What the task requires: All that is wanted is an exact copy of the line containing "Outline brown paper" and the lines after it, through the end of the records.

Data entries
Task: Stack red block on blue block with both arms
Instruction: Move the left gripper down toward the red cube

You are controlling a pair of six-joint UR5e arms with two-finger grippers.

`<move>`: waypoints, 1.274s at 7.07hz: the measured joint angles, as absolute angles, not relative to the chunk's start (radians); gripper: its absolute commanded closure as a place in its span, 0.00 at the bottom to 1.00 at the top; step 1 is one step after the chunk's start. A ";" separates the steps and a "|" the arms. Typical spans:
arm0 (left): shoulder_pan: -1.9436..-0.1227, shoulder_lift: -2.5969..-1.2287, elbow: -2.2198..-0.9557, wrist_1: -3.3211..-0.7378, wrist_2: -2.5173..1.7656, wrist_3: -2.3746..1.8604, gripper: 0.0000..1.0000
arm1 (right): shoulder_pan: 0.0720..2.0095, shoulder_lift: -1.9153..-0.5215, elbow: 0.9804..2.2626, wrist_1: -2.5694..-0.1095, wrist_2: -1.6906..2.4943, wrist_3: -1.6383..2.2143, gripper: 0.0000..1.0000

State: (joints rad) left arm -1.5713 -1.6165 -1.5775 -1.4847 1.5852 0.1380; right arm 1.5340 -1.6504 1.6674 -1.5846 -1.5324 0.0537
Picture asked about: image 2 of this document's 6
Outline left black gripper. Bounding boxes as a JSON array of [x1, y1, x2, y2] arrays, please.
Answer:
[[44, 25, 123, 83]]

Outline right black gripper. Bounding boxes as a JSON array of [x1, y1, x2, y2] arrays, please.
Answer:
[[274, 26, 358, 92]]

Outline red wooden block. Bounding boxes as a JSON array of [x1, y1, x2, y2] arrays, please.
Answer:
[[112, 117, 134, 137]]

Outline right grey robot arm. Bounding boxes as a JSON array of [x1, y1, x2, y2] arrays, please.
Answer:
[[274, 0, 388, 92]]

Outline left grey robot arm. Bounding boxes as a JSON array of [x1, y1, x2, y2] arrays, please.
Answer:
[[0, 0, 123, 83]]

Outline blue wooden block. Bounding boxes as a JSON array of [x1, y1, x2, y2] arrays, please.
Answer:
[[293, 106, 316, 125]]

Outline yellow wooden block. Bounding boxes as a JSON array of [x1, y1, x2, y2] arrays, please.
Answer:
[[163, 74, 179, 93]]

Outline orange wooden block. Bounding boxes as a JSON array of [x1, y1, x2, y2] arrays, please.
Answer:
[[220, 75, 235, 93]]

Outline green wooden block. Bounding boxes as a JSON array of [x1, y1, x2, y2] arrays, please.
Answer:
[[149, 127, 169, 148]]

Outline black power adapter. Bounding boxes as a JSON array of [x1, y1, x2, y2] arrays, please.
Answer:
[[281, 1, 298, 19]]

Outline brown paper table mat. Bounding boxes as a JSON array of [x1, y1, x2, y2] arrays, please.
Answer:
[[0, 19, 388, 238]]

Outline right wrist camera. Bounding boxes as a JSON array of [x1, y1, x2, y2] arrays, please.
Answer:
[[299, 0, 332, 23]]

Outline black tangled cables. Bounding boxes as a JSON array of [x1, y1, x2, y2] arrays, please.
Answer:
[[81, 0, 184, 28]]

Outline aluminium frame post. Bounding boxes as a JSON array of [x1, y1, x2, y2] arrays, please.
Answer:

Task solution:
Outline brown paper table mat. Bounding boxes as a JSON array of [x1, y1, x2, y2] arrays, please.
Answer:
[[0, 19, 388, 238]]

Outline right wrist camera. Bounding boxes as a JSON array of [x1, y1, x2, y2] arrays, please.
Answer:
[[299, 0, 332, 23]]

Outline black tangled cables. Bounding boxes as a JSON array of [x1, y1, x2, y2] arrays, please.
Answer:
[[81, 0, 184, 28]]

Outline aluminium frame post. Bounding boxes as a JSON array of [x1, y1, x2, y2] arrays, please.
Answer:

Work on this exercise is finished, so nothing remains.